Consent of insane person- if the consent is given by a person who, from unsoundness of mind, or intoxication, is unable to understand the nature and consequence of that to which he gives his consent; or Consent of child.
Consent of child.- unless the contrary appears from the context, if the consent is given by a person who is under twelve years of age.
Sec. 176: Failure to inform police whenever essential
176. Omission to give notice or information to public servant by person legally bound to give it: Whoever, being legally bound to give any notice or to furnish information on any subject to any public servant, as such, intentionally omits to give such notice or to furnish such information in the manner and at the time required by law, shall be punished with simple imprisonment for a term which may extend to one month, or with fine which may extend to five hundred rupees, or with both; or, if the notice or information required to be given respects the commission of an offence, or is required for the purpose of preventing the commission of an offence, or in order to the apprehension of an offender, with simple imprisonment for a term which may extend to six months, or with fine which may extend to one thousand rupees, or with both; [or, if the notice or information required to be given is required by an order passed under sub-section (1) of section 565 of the Code of Criminal Procedure, 1898 (5 of 1898), with imprisonment of either description for a term which may extend to six months, or with fine which may extend to one thousand rupees, or with both.]

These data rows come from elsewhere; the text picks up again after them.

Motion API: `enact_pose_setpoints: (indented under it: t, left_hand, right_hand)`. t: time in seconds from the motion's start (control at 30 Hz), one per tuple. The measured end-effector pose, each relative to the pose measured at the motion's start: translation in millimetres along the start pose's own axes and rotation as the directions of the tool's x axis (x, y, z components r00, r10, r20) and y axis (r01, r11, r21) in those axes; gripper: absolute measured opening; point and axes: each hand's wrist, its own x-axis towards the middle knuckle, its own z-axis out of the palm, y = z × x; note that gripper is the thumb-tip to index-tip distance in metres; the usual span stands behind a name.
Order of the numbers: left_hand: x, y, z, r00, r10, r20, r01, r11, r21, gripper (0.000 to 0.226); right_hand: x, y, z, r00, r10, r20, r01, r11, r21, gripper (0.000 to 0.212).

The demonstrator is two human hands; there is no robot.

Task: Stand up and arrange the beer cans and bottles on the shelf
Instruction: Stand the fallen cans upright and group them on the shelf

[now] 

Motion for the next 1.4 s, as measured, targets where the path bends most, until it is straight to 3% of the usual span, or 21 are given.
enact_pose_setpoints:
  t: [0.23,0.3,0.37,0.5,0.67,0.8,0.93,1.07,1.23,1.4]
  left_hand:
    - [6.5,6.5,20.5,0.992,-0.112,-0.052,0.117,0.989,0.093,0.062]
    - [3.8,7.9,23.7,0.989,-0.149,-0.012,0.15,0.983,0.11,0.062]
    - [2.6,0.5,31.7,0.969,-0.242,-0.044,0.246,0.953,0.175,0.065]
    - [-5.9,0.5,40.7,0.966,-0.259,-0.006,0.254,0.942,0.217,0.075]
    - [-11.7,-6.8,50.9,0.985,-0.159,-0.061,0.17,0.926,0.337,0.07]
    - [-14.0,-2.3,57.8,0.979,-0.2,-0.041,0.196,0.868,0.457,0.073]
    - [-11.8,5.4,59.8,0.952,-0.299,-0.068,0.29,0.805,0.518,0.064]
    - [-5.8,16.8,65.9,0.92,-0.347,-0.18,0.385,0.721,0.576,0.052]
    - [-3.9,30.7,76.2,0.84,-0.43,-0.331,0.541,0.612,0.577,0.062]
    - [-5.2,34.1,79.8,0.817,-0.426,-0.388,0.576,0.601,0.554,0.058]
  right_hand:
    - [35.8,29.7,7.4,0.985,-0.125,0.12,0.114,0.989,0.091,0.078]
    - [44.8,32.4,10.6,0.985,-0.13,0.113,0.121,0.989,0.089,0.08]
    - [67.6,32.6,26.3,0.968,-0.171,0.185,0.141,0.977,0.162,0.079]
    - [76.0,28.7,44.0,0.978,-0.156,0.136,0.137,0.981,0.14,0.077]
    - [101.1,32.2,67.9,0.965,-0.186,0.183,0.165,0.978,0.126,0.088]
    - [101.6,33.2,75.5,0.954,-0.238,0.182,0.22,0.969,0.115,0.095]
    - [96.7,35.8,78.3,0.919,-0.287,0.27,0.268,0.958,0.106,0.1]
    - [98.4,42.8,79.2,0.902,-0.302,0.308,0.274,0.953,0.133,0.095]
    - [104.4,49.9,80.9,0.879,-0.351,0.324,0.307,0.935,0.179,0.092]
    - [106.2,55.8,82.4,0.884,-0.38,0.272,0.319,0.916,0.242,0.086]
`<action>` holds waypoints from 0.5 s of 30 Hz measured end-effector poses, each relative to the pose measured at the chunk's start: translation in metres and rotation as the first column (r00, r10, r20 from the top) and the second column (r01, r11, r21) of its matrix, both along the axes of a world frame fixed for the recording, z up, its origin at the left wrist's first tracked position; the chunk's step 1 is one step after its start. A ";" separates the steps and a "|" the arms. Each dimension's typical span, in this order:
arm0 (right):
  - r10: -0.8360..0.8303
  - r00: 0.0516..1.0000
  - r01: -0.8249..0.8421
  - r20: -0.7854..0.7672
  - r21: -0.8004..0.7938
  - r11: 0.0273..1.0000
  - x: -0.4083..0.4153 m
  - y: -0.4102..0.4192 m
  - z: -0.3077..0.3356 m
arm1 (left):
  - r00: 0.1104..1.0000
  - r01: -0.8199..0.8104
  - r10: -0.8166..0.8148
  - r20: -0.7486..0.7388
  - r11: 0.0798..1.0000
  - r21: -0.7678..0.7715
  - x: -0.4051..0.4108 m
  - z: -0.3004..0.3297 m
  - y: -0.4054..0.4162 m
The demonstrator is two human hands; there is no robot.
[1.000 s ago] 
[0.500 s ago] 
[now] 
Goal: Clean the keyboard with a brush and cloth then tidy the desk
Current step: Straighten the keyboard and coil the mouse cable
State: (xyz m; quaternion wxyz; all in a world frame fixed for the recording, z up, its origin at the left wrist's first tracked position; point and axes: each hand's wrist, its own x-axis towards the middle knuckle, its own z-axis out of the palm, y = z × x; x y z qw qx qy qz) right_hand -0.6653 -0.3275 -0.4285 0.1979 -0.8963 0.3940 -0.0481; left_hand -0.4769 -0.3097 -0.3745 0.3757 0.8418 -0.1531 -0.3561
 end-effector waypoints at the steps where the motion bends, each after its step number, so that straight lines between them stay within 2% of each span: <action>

Sec. 269-271: Related to spread of infectious disease and disobedience of a quarantine rule.
269. Negligent act likely to spread infection of disease dangerous to life: Whoever unlawfully or negligently does any act which is, and which he knows or has reason to believe to be, likely to spread the infection of any disease dangerous to life, shall be punished with imprisonment of either description for a term which may extend to six months, or with fine, or with both.
270. Malignant act likely to spread infection of disease dangerous to life:
Whoever malignantly does any act which is, and which he knows or has reason to believe to be, likely to spread the infection of any disease dangerous to life, shall be punished with imprisonment of either description for a term which may extend to two years, or with fine, or with both.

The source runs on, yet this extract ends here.